Provision of PEP for non-occupational exposure to HIV is becoming more widespread in both the US and Europe. However, concern has been expressed in some quarters that the availability of PEP after risky sex or drug use could lead to more unsafe activity and requests for repeat supplies of PEP.

Investigators in San Francisco designed a one year study to see if individuals provided with PEP after a high-risk sexual or drug use incident requested further prescriptions. The investigators also assessed changes in risk behaviour after PEP use, HIV seroconversion rates, and acquisition of new sexually transmitted infections (STIs).

A four-week course of PEP was provided to 397 HIV-negative individuals, 334 (92%) of whom were gay men, 29 were heterosexual men and 34 were women.

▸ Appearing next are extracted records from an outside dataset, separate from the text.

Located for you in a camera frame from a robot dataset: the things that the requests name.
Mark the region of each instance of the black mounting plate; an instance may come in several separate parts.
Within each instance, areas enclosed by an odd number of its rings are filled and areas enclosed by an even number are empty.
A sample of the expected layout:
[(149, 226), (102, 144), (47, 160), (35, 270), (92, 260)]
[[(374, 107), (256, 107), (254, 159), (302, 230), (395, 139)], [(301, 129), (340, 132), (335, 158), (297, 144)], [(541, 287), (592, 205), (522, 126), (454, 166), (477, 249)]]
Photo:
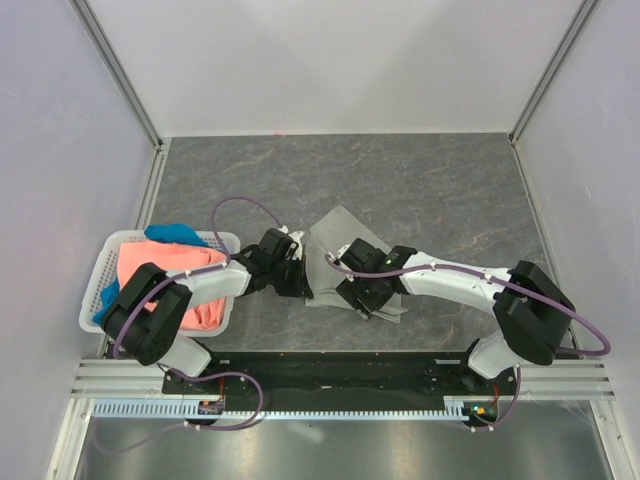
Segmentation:
[[(477, 385), (460, 380), (465, 352), (218, 352), (201, 376), (240, 371), (253, 376), (265, 393), (265, 411), (441, 410), (445, 396), (493, 396), (515, 391), (513, 370)], [(212, 395), (217, 381), (190, 383), (171, 372), (164, 394)], [(227, 410), (252, 410), (258, 395), (250, 382), (226, 378)]]

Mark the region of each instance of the gray countertop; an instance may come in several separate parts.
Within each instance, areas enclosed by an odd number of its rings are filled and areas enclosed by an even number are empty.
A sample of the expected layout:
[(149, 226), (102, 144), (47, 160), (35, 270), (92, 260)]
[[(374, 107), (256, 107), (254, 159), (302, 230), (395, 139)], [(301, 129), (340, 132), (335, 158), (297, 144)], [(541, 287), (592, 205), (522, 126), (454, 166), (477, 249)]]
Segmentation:
[[(345, 206), (389, 245), (479, 266), (546, 269), (542, 245), (506, 134), (322, 135), (173, 139), (152, 223), (210, 230), (220, 199), (250, 195), (292, 230)], [(221, 230), (243, 245), (270, 219), (225, 205)], [(497, 328), (491, 316), (438, 298), (406, 297), (394, 324), (361, 320), (271, 289), (238, 298), (217, 350), (466, 350)]]

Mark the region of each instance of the gray cloth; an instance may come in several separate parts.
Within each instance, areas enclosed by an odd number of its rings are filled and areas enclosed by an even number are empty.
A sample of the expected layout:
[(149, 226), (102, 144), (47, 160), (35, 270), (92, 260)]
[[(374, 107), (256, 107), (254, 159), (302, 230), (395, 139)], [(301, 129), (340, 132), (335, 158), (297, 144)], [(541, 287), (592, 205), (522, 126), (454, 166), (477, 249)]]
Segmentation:
[[(325, 254), (327, 252), (336, 254), (341, 247), (358, 237), (385, 253), (390, 251), (389, 246), (342, 206), (331, 210), (309, 229), (308, 234), (305, 245), (307, 257), (305, 265), (307, 280), (314, 298), (307, 299), (305, 305), (307, 307), (333, 306), (353, 310), (335, 290), (345, 276), (327, 265), (324, 259)], [(396, 294), (374, 315), (400, 323), (400, 315), (406, 311), (402, 308), (400, 295)]]

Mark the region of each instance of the pink cloth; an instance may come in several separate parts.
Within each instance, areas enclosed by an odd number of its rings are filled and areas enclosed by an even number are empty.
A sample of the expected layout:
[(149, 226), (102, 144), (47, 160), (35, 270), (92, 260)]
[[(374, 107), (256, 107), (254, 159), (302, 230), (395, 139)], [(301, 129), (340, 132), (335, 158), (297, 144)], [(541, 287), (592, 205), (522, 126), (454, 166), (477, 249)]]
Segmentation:
[[(224, 258), (224, 254), (212, 248), (152, 241), (123, 243), (118, 256), (118, 282), (121, 286), (126, 284), (144, 263), (155, 263), (163, 270), (186, 270), (218, 263)], [(225, 300), (221, 298), (187, 310), (180, 329), (215, 330), (222, 321), (224, 305)], [(155, 304), (149, 303), (147, 308), (153, 310)]]

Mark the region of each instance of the white laundry basket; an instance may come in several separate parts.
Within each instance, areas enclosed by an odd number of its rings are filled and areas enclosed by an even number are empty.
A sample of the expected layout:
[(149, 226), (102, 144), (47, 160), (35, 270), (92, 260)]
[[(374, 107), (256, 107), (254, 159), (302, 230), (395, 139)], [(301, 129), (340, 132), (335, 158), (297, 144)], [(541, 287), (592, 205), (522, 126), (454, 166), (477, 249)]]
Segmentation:
[[(211, 248), (219, 249), (213, 232), (196, 232)], [(233, 233), (220, 232), (220, 238), (230, 253), (240, 251), (240, 240)], [(147, 240), (143, 230), (123, 230), (116, 232), (107, 238), (104, 247), (98, 255), (96, 265), (89, 280), (89, 285), (82, 299), (82, 309), (80, 310), (80, 327), (85, 332), (103, 333), (100, 325), (94, 323), (93, 316), (102, 310), (102, 299), (100, 292), (108, 287), (116, 279), (116, 266), (118, 264), (118, 253), (120, 245), (126, 242), (143, 242)], [(227, 298), (224, 307), (224, 316), (220, 326), (215, 330), (181, 330), (182, 335), (188, 337), (215, 337), (220, 335), (229, 324), (229, 315), (233, 309), (233, 298)]]

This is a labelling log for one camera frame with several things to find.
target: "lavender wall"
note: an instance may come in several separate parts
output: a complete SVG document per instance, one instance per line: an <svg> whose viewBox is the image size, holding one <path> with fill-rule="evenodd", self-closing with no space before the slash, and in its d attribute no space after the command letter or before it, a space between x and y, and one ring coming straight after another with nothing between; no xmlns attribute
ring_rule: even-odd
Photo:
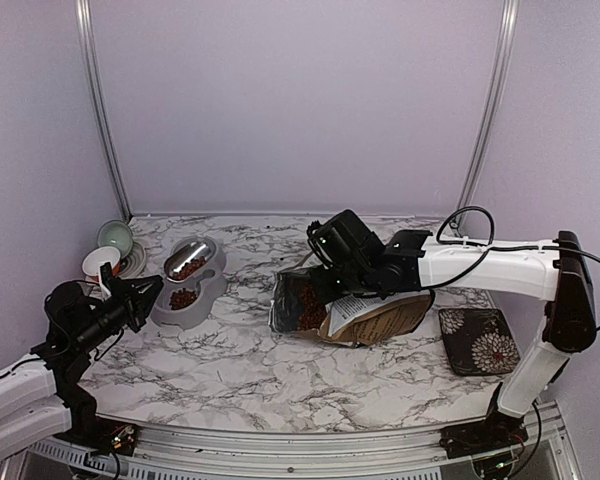
<svg viewBox="0 0 600 480"><path fill-rule="evenodd" d="M45 296L115 216L74 4L0 1L0 367L44 338Z"/></svg>
<svg viewBox="0 0 600 480"><path fill-rule="evenodd" d="M600 0L522 2L510 75L475 202L498 238L575 231L600 255ZM469 232L480 228L468 224ZM593 269L600 317L600 271ZM522 343L542 305L499 299ZM553 394L584 478L600 478L600 337L572 360Z"/></svg>
<svg viewBox="0 0 600 480"><path fill-rule="evenodd" d="M485 0L94 2L134 211L448 213L501 13Z"/></svg>

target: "wire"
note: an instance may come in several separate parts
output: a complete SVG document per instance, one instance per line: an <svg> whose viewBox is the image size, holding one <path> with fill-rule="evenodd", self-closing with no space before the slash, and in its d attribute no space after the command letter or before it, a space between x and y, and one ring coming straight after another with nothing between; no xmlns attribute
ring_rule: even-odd
<svg viewBox="0 0 600 480"><path fill-rule="evenodd" d="M525 449L527 447L524 445L524 440L522 440L522 437L520 435L514 435L514 438L516 440L518 440L518 443L520 444L520 447L522 447L522 450L520 450L520 453L518 454L518 455L521 456L524 453L524 451L525 451Z"/></svg>
<svg viewBox="0 0 600 480"><path fill-rule="evenodd" d="M106 451L97 451L97 450L88 452L85 455L84 460L82 461L82 465L84 465L85 467L89 467L89 465L87 465L87 462L89 461L89 457L95 456L95 455L101 455L103 453L107 453L107 452ZM116 452L114 452L113 450L111 450L108 453L111 454L111 456L113 456L113 459L116 462L116 473L113 476L113 480L118 480L120 478L120 472L122 470L122 467L120 466L120 457L118 457L118 454Z"/></svg>
<svg viewBox="0 0 600 480"><path fill-rule="evenodd" d="M313 231L311 230L311 227L309 227L309 230L307 230L307 235L309 236L309 248L311 248L311 251L314 253L314 255L316 257L318 257L318 259L327 267L327 268L333 268L334 264L333 262L322 252L322 249L318 246L318 242L315 238L313 238L312 236Z"/></svg>
<svg viewBox="0 0 600 480"><path fill-rule="evenodd" d="M120 433L122 430L124 430L127 427L128 427L128 425L121 425L118 428L114 429L113 432L105 433L104 435L102 435L102 437L113 437L114 435L117 435L118 433Z"/></svg>
<svg viewBox="0 0 600 480"><path fill-rule="evenodd" d="M489 252L491 250L493 250L494 252L516 252L516 251L521 251L521 250L540 250L540 248L537 245L519 245L519 246L515 246L515 247L492 246L489 248L489 250L486 250L486 252ZM586 258L593 260L594 262L597 262L600 264L600 257L598 257L597 255L594 255L593 253L586 252L584 250L578 250L575 248L568 248L568 247L553 246L553 245L545 245L542 247L542 250L553 250L553 251L558 251L558 252L574 253L576 255L582 255L583 257L586 257Z"/></svg>
<svg viewBox="0 0 600 480"><path fill-rule="evenodd" d="M447 228L447 226L458 215L461 215L465 212L480 212L485 217L487 217L487 220L489 220L489 240L487 240L486 244L478 243L478 242L471 242L471 241L467 242L467 241L459 240L459 239L458 240L443 240L440 238L444 229ZM495 235L496 235L496 224L493 219L493 215L491 215L491 213L489 213L489 211L485 208L478 207L475 205L470 205L468 207L464 207L459 210L456 210L451 215L449 215L444 222L442 222L442 225L440 226L440 228L438 229L438 233L436 234L436 242L438 242L440 245L468 245L468 246L472 246L472 247L488 247L489 245L491 245L493 243L493 239L495 238ZM447 287L447 286L451 285L452 283L456 283L458 280L464 278L465 276L470 274L472 271L474 271L478 267L478 265L480 265L484 261L484 259L487 258L487 255L489 255L489 250L485 250L482 253L482 255L480 255L480 258L478 258L478 260L473 262L466 270L460 272L455 277L450 278L449 280L445 280L444 282L434 284L434 285L424 286L424 287L422 287L422 289L423 290L426 290L426 289L431 290L434 288L443 288L443 287Z"/></svg>
<svg viewBox="0 0 600 480"><path fill-rule="evenodd" d="M461 215L466 212L480 212L485 217L487 217L487 220L489 220L489 240L487 241L486 244L478 243L478 242L465 242L464 240L442 240L440 238L440 236L443 234L445 228L447 228L449 226L449 224L458 215ZM438 229L438 233L436 233L436 242L438 242L440 245L470 245L472 247L484 247L486 245L491 245L493 243L495 236L496 236L496 222L493 219L493 215L491 215L489 210L487 210L486 208L479 207L477 205L469 205L468 207L463 207L463 208L456 210L451 215L449 215L444 222L442 222L442 225L440 225L440 228Z"/></svg>
<svg viewBox="0 0 600 480"><path fill-rule="evenodd" d="M480 212L480 213L484 214L487 217L487 219L489 220L489 240L487 241L486 244L479 243L479 242L465 241L465 240L461 240L461 239L443 240L440 238L440 236L442 235L442 231L453 221L453 219L455 219L458 215L460 215L462 213L470 212L470 211ZM468 206L468 207L464 207L464 208L461 208L461 209L453 212L449 217L446 218L446 220L444 222L442 222L442 225L440 226L440 229L438 230L438 233L436 234L436 242L438 242L441 245L468 245L468 246L473 246L473 247L483 247L483 248L485 248L485 251L482 253L482 255L480 255L480 257L473 264L471 264L466 270L464 270L463 272L460 272L455 277L450 278L449 280L445 280L444 282L441 282L441 283L438 283L435 285L423 286L422 289L426 290L426 289L443 288L443 287L449 286L449 285L457 282L458 280L464 278L466 275L468 275L473 270L475 270L485 260L485 258L487 258L487 255L491 251L494 251L494 252L518 252L518 251L523 251L523 250L540 250L540 247L538 245L518 245L518 246L513 246L513 247L498 247L498 246L493 245L494 238L495 238L495 221L493 219L493 216L491 215L491 213L489 213L488 210L486 210L482 207L478 207L478 206ZM600 257L594 255L593 253L586 252L584 250L578 250L575 248L568 248L568 247L553 246L553 245L544 245L544 246L542 246L542 250L554 250L554 251L559 251L559 252L573 253L576 255L581 255L583 257L586 257L586 258L593 260L594 262L597 262L598 264L600 264ZM600 331L600 325L596 327L596 330Z"/></svg>
<svg viewBox="0 0 600 480"><path fill-rule="evenodd" d="M65 353L67 353L69 351L69 349L71 348L71 337L69 336L69 334L67 333L67 331L58 322L56 322L53 318L49 317L49 321L58 330L60 330L63 333L63 335L66 337L66 339L67 339L67 346L64 349L62 349L60 352L52 353L51 355L47 355L44 358L42 358L42 357L27 358L26 360L22 360L22 361L16 363L13 367L11 367L11 369L9 371L4 372L2 375L0 375L0 380L2 380L3 378L7 378L9 375L13 374L18 367L21 367L22 365L24 365L26 363L31 363L31 362L46 362L47 360L50 360L52 358L56 358L56 357L59 357L61 355L64 355Z"/></svg>
<svg viewBox="0 0 600 480"><path fill-rule="evenodd" d="M109 350L111 350L113 347L115 347L118 344L118 342L120 341L120 339L122 338L123 335L124 335L124 329L121 328L120 333L118 334L118 337L113 341L113 343L111 345L109 345L107 347L107 349L104 351L104 353L102 355L100 355L100 352L96 348L96 355L95 355L95 357L93 357L93 361L99 362L100 360L102 360L102 357L104 357L109 352Z"/></svg>
<svg viewBox="0 0 600 480"><path fill-rule="evenodd" d="M540 441L542 440L542 418L540 417L540 411L538 410L538 407L536 406L536 402L533 402L531 404L531 406L535 410L536 417L538 418L538 439L536 440L536 444L533 446L533 450L531 450L531 453L529 454L529 456L525 459L524 462L522 462L522 464L518 467L518 469L515 472L513 472L511 475L509 475L509 479L518 476L518 474L529 464L529 462L531 461L533 456L538 451L538 448L540 447Z"/></svg>
<svg viewBox="0 0 600 480"><path fill-rule="evenodd" d="M116 461L116 474L113 477L113 480L118 480L120 478L120 458L118 458L116 452L111 452L111 455L113 455L113 459Z"/></svg>

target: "double pet bowl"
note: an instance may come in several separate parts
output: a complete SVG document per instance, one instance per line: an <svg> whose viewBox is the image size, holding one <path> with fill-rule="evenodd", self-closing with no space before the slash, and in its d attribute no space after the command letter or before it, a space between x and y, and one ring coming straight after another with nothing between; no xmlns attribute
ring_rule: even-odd
<svg viewBox="0 0 600 480"><path fill-rule="evenodd" d="M204 265L178 280L187 265L201 258L206 261ZM190 237L178 242L164 263L165 286L153 307L152 320L158 325L178 325L184 330L200 325L211 313L216 298L227 291L227 280L222 273L226 265L224 251L211 238ZM194 292L197 298L187 307L172 310L171 295L183 288Z"/></svg>

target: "black floral coaster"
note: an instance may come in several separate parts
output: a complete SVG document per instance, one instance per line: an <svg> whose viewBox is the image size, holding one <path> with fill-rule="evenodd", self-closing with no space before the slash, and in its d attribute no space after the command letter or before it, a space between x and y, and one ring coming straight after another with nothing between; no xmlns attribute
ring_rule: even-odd
<svg viewBox="0 0 600 480"><path fill-rule="evenodd" d="M442 341L456 375L502 375L518 365L518 347L500 310L449 308L438 315Z"/></svg>

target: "brown kibble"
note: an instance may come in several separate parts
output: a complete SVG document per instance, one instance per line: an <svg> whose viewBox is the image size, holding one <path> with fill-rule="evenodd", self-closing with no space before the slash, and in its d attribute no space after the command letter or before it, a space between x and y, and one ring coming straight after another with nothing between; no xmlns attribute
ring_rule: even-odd
<svg viewBox="0 0 600 480"><path fill-rule="evenodd" d="M185 263L178 273L174 273L173 275L171 275L171 278L176 281L184 280L206 263L207 259L204 257L200 257L196 260L191 260L190 262Z"/></svg>
<svg viewBox="0 0 600 480"><path fill-rule="evenodd" d="M182 310L183 308L187 308L197 299L198 296L195 292L183 288L181 290L176 290L171 294L169 306L171 307L171 310Z"/></svg>
<svg viewBox="0 0 600 480"><path fill-rule="evenodd" d="M313 330L320 328L327 317L326 307L320 303L316 292L311 285L305 285L300 293L300 300L304 305L304 313L298 321L298 330Z"/></svg>

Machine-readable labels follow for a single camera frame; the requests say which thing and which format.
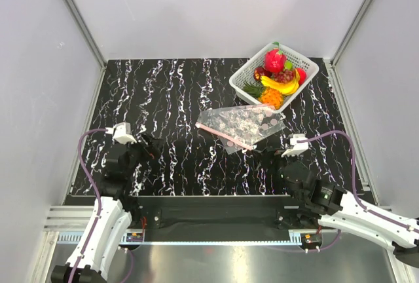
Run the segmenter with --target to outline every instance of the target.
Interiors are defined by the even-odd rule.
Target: white wall
[[[375,0],[338,64],[378,195],[419,216],[418,0]]]
[[[106,58],[331,57],[362,0],[75,0]]]
[[[62,0],[0,0],[0,281],[26,278],[100,69]]]

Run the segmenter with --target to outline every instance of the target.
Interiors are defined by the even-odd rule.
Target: aluminum frame
[[[46,282],[52,256],[58,241],[57,231],[43,232],[41,246],[38,254],[35,256],[35,263],[32,265],[32,276],[29,279],[30,283],[44,283]]]
[[[351,38],[354,36],[354,33],[356,32],[359,24],[361,23],[362,19],[365,16],[365,13],[369,10],[369,7],[373,1],[374,0],[363,0],[360,8],[358,9],[355,15],[354,20],[352,21],[348,31],[346,32],[342,42],[340,43],[335,55],[331,59],[331,63],[334,66],[338,64],[340,58],[342,57],[342,54],[346,50],[346,47],[348,46]]]
[[[412,267],[400,262],[387,250],[389,266],[393,269],[396,283],[416,283]]]
[[[82,36],[86,40],[87,45],[89,46],[90,50],[92,51],[96,61],[99,63],[100,67],[103,69],[106,66],[107,60],[103,57],[98,45],[96,44],[90,30],[88,29],[86,22],[84,21],[83,17],[80,14],[74,0],[64,0],[74,21],[79,26],[80,32]]]
[[[83,130],[82,133],[80,135],[82,135],[83,133],[85,133],[89,128],[90,128],[90,123],[92,122],[93,119],[93,114],[94,114],[94,110],[96,107],[96,103],[98,101],[99,98],[99,93],[100,93],[100,88],[103,82],[103,78],[105,77],[105,72],[106,72],[106,67],[104,67],[101,72],[100,72],[100,76],[99,79],[96,83],[95,89],[93,91],[93,96],[92,96],[92,100],[90,101],[90,105],[89,105],[89,109],[88,109],[88,113],[86,116],[86,120],[84,122],[84,126],[83,126]],[[84,141],[82,143],[82,150],[84,149],[84,145],[85,145],[86,141]],[[73,184],[74,181],[76,180],[76,176],[77,176],[77,171],[79,170],[79,156],[77,151],[75,151],[74,157],[73,157],[73,162],[71,164],[71,169],[70,169],[70,175],[68,177],[68,184],[67,184],[67,189],[65,190],[65,194],[63,195],[62,201],[61,203],[63,204],[65,202],[65,198],[71,194],[71,191],[73,190]]]
[[[340,115],[342,116],[345,130],[354,142],[356,167],[358,169],[358,174],[361,180],[362,188],[364,191],[371,191],[376,205],[379,206],[380,200],[378,198],[374,182],[371,179],[371,172],[369,170],[369,166],[365,158],[365,153],[362,148],[361,140],[359,139],[359,134],[354,124],[354,118],[352,117],[348,100],[346,99],[346,95],[342,87],[342,81],[340,80],[336,68],[332,66],[330,60],[324,60],[324,62],[326,65],[327,73],[329,74],[331,85],[334,90],[334,95],[338,104]]]

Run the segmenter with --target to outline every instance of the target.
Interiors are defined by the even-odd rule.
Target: ziplock bag
[[[201,112],[196,127],[216,134],[228,154],[253,145],[285,128],[271,105],[246,105]]]

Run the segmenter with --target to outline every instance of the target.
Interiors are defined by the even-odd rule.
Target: white plastic basket
[[[278,46],[272,43],[267,44],[267,46],[265,46],[260,52],[254,55],[254,57],[252,57],[238,71],[236,71],[234,75],[231,76],[229,80],[230,85],[236,90],[237,96],[243,101],[246,101],[249,104],[261,104],[261,102],[256,98],[244,92],[242,88],[244,87],[245,82],[251,84],[255,83],[255,79],[253,78],[255,69],[264,65],[264,56],[267,52],[274,48],[278,48]],[[280,50],[287,56],[287,60],[293,63],[295,68],[302,68],[305,70],[307,73],[307,79],[302,85],[300,85],[296,93],[290,96],[285,96],[282,106],[277,111],[275,111],[276,113],[281,113],[300,94],[303,88],[305,88],[306,85],[310,83],[317,72],[319,72],[319,66],[317,66],[316,63],[312,62],[307,57],[304,57],[302,54],[299,54],[295,50],[292,50],[289,47],[281,44]]]

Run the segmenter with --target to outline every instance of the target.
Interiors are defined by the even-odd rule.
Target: black marble tabletop
[[[321,58],[312,58],[320,71],[287,107],[286,128],[260,141],[257,149],[283,147],[290,133],[307,138],[344,126]],[[201,111],[246,105],[228,79],[246,58],[111,60],[107,65],[90,128],[122,121],[132,134],[147,132],[164,140],[159,159],[135,172],[132,195],[280,195],[281,183],[270,171],[270,159],[254,151],[229,155],[220,140],[195,127]],[[111,136],[90,136],[83,156],[98,180]],[[341,136],[323,138],[300,156],[313,173],[350,189],[350,151]],[[357,188],[361,184],[357,179]],[[81,168],[72,195],[93,195]]]

Structured interviews were conducted when PEP was initially prescribed and at months six and twelve to determine baseline risky behaviour and changes in such behaviours after the use of PEP. Repeat HIV tests were performed at the both the month six and month twelve visits. Five counselling sessions designed to equip individuals with HIV risk-reduction skills were also provided during the four weeks when PEP was being taken.

Within the twelve months of the study, it was possible for individuals to request up to four repeat administrations of PEP.

Within a year of the initial PEP prescription and counselling sessions, 83% of individuals did not request a repeat course of PEP. A total of 55 individuals (17%) did request further PEP. Depression, greater numbers of sexual partners, and a lower level of education were all independently associated with requesting further courses of PEP (data not published).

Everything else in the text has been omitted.